## Your goal
Using the data beneath, show every line that includes the word "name".

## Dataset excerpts
----------------------------------------
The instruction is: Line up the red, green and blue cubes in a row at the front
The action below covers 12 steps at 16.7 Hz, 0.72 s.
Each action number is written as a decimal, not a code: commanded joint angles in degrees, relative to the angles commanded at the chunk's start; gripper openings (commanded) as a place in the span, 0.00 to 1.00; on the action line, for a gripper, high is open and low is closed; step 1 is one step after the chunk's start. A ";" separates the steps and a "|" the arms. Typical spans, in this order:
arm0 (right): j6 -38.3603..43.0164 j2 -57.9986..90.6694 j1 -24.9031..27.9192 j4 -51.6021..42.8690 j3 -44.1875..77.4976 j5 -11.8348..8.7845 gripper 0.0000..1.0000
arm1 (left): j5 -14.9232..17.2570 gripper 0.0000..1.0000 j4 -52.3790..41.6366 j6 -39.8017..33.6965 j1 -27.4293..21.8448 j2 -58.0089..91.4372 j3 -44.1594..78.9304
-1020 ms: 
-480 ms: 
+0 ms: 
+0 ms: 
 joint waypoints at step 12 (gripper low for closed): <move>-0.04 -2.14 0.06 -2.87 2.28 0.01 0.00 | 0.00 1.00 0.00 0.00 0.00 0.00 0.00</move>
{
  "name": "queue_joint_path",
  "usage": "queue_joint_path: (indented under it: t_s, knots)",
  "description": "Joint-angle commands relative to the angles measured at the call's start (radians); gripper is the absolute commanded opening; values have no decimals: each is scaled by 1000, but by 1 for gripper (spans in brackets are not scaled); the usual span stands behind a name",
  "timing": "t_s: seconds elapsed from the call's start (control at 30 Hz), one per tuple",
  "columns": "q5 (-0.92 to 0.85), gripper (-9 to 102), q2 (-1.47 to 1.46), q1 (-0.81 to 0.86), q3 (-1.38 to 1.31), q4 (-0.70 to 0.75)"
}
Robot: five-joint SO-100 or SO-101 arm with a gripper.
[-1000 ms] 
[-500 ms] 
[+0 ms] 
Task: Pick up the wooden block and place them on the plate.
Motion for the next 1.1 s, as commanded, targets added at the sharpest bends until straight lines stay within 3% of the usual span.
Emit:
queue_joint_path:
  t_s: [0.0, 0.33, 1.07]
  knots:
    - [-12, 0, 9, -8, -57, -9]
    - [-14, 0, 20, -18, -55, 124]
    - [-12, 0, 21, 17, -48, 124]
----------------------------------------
## Solution for this problem
  "name": "queue_joint_path",
  "description": "Joint-angle commands relative to the angles measured at the call's start (radians); gripper is the absolute commanded opening; values have no decimals: each is scaled by 1000, but by 1 for gripper (spans in brackets are not scaled); the usual span stands behind a name",

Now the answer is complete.